時計の秒針だけが静かに、しかし確かに二人の背を押しているかのようだった。

「あたしね、ずっと謝りたかった。せっかくあたしと、皆のことを想ってくれたのに・・・あんなこと言ってさ。」
「・・・・・・。」
「謝らなくちゃって、ずっと・・・でも、どうしても顔合わせられなくて。」

一緒だ。一緒なんだ。
お前も、私も。

「傍にいさせてよ・・・言うこと聞くから、ちゃんと聞くから・・・っ。」

シャーロットの身体が強張ってくるのが分かる。
そして微かに震えているのも。
私はこいつに重たいものを背負わせてしまっていた。

「ごめんなさ・・い・・・っ・・・バルっ・・・クホル・・ごめん、なさっ・・・。

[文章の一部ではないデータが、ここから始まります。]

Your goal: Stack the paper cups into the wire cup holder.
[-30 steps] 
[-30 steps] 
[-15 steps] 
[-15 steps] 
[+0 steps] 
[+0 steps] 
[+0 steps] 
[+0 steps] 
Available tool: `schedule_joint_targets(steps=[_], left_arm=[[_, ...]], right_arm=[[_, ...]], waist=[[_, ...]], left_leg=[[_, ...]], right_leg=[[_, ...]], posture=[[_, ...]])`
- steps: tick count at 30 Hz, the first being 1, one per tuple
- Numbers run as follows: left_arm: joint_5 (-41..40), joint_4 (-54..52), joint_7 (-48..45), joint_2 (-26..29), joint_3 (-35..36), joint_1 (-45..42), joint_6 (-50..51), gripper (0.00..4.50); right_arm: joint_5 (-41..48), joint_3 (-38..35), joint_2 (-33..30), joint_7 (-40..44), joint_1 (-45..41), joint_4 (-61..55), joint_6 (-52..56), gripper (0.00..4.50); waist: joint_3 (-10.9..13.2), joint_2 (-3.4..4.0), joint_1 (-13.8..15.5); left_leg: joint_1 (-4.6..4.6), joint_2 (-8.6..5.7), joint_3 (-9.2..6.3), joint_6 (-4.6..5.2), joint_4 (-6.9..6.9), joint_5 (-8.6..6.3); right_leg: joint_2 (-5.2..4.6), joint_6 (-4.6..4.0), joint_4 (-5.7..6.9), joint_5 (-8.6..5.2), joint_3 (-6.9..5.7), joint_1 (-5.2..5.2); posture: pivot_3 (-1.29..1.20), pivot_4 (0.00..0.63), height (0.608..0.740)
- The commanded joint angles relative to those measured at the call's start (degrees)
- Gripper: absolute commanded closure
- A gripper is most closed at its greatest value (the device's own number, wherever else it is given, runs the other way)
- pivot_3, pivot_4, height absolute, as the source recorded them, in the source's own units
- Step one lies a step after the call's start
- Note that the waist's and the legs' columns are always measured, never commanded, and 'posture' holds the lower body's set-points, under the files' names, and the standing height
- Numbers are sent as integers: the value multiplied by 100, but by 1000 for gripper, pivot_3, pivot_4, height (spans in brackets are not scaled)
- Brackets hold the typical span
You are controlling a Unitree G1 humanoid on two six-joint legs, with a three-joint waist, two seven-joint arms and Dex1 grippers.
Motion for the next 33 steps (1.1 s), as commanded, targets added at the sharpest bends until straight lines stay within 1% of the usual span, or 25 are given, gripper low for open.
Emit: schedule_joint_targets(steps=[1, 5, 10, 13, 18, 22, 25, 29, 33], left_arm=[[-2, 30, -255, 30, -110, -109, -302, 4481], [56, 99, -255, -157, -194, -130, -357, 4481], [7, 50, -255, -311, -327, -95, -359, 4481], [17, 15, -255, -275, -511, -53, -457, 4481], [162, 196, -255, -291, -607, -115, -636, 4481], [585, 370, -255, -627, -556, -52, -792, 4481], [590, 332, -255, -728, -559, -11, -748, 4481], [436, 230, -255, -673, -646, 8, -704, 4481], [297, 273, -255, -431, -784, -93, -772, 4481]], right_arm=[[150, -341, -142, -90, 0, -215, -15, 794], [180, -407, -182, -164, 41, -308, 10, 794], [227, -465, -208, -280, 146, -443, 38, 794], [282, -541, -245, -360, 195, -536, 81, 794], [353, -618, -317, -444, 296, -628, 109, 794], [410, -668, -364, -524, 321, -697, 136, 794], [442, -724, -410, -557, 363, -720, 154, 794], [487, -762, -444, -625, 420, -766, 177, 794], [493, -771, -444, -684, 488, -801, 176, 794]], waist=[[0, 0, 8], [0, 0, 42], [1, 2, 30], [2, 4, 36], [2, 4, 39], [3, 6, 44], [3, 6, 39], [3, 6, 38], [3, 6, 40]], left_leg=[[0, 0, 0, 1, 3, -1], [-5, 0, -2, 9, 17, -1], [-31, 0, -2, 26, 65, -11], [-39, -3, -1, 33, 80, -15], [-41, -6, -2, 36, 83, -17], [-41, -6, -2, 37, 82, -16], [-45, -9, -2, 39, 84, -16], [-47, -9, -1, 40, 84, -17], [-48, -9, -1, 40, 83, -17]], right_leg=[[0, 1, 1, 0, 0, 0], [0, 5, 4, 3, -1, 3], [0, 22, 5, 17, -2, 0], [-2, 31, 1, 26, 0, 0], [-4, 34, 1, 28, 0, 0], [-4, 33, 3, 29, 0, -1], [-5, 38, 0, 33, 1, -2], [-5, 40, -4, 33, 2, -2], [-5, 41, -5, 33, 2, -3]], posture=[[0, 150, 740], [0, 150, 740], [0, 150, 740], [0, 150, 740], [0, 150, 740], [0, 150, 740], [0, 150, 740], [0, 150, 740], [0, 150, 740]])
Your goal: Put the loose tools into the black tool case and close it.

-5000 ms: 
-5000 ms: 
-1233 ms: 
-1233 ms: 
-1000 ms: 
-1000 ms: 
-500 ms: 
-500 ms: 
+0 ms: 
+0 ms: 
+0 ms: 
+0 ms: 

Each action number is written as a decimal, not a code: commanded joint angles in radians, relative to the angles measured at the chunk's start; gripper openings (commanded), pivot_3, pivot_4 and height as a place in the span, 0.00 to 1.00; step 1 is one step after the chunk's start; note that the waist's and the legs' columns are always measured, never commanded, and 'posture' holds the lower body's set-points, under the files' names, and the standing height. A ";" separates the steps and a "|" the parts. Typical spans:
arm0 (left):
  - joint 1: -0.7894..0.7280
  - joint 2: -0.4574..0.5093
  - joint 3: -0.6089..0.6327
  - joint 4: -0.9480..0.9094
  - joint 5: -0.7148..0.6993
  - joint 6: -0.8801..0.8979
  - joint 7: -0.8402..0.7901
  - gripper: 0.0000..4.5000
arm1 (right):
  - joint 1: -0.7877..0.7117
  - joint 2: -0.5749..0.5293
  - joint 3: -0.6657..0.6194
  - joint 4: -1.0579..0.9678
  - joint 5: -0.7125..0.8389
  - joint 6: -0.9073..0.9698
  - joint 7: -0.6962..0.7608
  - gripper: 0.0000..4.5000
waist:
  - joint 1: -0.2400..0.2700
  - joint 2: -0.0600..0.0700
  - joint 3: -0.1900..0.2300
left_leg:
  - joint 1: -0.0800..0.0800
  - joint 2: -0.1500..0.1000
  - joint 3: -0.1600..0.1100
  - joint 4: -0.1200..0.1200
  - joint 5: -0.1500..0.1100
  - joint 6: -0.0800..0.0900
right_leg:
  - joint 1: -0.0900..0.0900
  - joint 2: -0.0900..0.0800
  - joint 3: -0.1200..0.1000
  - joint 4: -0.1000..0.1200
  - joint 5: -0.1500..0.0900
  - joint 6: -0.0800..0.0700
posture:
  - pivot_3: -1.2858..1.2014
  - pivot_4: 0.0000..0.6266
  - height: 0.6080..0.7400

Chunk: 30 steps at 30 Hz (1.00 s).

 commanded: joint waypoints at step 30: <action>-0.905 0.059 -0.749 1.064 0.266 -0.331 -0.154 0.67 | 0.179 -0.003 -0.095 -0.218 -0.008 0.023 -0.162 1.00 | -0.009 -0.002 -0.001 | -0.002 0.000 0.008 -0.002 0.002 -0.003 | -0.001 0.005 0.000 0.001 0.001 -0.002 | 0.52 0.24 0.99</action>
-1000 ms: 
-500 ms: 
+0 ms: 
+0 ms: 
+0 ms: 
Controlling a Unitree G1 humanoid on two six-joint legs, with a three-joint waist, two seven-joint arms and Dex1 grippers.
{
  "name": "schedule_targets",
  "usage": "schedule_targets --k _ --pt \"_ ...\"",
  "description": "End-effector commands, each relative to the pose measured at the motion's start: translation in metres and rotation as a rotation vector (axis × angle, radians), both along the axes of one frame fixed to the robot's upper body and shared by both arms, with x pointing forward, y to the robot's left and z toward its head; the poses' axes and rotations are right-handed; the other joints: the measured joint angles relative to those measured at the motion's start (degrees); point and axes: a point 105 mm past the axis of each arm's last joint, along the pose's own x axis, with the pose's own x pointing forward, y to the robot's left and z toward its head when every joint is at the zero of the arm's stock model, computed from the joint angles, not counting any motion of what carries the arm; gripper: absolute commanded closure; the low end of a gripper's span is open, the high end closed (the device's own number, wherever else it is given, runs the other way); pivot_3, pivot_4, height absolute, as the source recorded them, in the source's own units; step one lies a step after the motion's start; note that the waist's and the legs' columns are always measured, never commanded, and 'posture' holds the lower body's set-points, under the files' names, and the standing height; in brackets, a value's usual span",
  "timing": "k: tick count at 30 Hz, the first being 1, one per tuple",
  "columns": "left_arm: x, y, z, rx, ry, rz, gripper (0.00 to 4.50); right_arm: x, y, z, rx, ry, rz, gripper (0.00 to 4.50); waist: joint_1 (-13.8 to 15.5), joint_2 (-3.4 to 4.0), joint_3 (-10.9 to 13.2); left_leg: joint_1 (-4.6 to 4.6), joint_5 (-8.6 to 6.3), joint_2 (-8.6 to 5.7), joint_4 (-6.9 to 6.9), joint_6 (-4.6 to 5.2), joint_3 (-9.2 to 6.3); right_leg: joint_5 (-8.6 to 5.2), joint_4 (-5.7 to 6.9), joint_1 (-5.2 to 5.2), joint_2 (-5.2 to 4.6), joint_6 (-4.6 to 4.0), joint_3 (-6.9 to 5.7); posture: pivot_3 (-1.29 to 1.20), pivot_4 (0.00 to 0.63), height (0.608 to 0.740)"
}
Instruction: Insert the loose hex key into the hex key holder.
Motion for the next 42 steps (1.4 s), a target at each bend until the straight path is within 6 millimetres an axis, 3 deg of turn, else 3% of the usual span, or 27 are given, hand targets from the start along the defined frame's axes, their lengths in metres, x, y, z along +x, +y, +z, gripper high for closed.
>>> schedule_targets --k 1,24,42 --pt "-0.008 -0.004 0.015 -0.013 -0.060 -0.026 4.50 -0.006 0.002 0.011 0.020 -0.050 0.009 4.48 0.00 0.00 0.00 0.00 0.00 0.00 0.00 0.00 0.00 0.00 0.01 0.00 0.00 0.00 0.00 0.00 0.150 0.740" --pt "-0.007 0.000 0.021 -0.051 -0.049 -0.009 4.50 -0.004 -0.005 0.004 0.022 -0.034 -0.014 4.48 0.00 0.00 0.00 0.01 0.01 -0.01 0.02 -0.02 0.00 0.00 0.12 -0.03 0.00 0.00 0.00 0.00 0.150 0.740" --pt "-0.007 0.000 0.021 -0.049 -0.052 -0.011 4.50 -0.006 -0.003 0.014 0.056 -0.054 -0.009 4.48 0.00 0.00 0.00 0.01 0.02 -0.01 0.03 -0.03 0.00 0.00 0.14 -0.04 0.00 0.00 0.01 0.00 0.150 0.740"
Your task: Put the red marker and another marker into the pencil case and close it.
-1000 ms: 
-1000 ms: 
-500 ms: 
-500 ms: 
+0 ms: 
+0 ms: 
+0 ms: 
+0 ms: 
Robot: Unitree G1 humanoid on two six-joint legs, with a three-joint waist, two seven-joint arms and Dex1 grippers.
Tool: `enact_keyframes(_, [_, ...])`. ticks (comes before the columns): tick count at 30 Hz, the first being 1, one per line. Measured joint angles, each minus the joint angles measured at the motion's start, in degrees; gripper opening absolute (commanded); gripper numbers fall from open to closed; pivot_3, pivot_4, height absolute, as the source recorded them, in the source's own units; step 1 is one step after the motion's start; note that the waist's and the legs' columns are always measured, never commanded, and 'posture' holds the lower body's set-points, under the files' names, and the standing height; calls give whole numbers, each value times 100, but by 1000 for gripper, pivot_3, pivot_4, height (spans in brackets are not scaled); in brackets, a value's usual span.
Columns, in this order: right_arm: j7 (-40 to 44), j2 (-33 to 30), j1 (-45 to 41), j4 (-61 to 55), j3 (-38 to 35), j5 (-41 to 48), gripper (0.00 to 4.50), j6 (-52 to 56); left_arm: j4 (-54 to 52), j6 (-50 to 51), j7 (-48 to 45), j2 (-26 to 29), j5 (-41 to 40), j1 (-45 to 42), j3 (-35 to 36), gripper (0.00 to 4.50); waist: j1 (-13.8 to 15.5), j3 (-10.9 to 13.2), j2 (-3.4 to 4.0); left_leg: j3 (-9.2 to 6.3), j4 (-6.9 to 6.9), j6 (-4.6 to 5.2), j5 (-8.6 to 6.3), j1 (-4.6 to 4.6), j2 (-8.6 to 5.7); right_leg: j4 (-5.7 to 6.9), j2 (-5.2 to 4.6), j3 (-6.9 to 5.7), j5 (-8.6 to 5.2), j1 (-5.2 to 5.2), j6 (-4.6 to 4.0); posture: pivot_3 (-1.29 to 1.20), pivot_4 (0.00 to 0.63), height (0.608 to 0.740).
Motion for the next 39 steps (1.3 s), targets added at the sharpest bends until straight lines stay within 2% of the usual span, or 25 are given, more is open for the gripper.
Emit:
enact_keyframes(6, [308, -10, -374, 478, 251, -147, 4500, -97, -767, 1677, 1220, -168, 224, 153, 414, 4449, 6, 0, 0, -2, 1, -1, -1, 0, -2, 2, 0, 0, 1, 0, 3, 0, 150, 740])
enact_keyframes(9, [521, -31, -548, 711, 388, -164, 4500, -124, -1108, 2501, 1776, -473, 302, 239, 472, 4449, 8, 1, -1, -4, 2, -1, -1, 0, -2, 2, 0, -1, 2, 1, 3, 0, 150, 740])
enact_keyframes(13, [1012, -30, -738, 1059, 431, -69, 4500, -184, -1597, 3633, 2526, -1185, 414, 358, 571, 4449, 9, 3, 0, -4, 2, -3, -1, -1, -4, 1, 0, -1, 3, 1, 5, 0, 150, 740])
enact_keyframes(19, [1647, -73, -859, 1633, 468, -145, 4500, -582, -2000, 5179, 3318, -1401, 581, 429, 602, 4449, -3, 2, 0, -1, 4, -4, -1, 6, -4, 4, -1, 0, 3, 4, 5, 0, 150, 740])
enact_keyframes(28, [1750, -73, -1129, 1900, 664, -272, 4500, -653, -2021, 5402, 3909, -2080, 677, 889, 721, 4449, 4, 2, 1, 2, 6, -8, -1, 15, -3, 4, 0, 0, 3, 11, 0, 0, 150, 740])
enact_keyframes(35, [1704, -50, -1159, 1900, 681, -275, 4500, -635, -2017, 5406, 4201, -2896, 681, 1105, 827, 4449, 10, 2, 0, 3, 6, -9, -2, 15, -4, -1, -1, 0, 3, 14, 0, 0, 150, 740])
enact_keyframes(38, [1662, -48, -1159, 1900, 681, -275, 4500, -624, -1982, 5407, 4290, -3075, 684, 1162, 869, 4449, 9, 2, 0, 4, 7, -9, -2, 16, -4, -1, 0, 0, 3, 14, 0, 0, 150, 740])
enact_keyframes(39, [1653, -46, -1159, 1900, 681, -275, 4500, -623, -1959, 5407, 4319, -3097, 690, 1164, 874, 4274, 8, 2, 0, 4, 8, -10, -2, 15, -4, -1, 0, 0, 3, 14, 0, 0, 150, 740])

」

初めて見る彼女のしゃくり泣きは、二つの年齢差を思い出さざるを得なかった。
焦っていたのかもしれない、とその時初めて気付いた。

「謝るのはこっちの方だ。嫌な思いをさせたな・・・すまなかった。」

弱々しく絡まった腕を解いて、シャーロットと向き合った。
両手で涙を拭う姿はルッキーニそのものだが、そのくせ図体は人一倍でかい。
そのコントラストが私の悪戯心をくすぐったものだから、すすり上げる鼻をつまんでやった。

「ひはい!だにすんだっ!」
「そんな顔は、お前に似合わん。」

なんとなしに口をついて出た言葉が、思いの外効果的だったらしい。
シャーロットは頬を赤らめてへたり込み、そっぽを向いた。
これで形勢逆転。
何時もいいようにされてばかりではないんだぞ?と少し笑って、やつの首をこちらの胸に抱き寄せた。

「ちょっ・・・」
「私も、ずっと・・・こうしたかったぞ。シャーロット。」
「・・・うん。」

子供をあやすように背中をさすってやれば、全身にこいつの体温が流れ込んでくる。
しかしもう子供ではないから、名前を呼んで、上を向かせる。
少し赤くなったウサギの目を見つめてから、唇を重ねた。
久しぶりの感触に、私の頭はじわりと蕩けていった。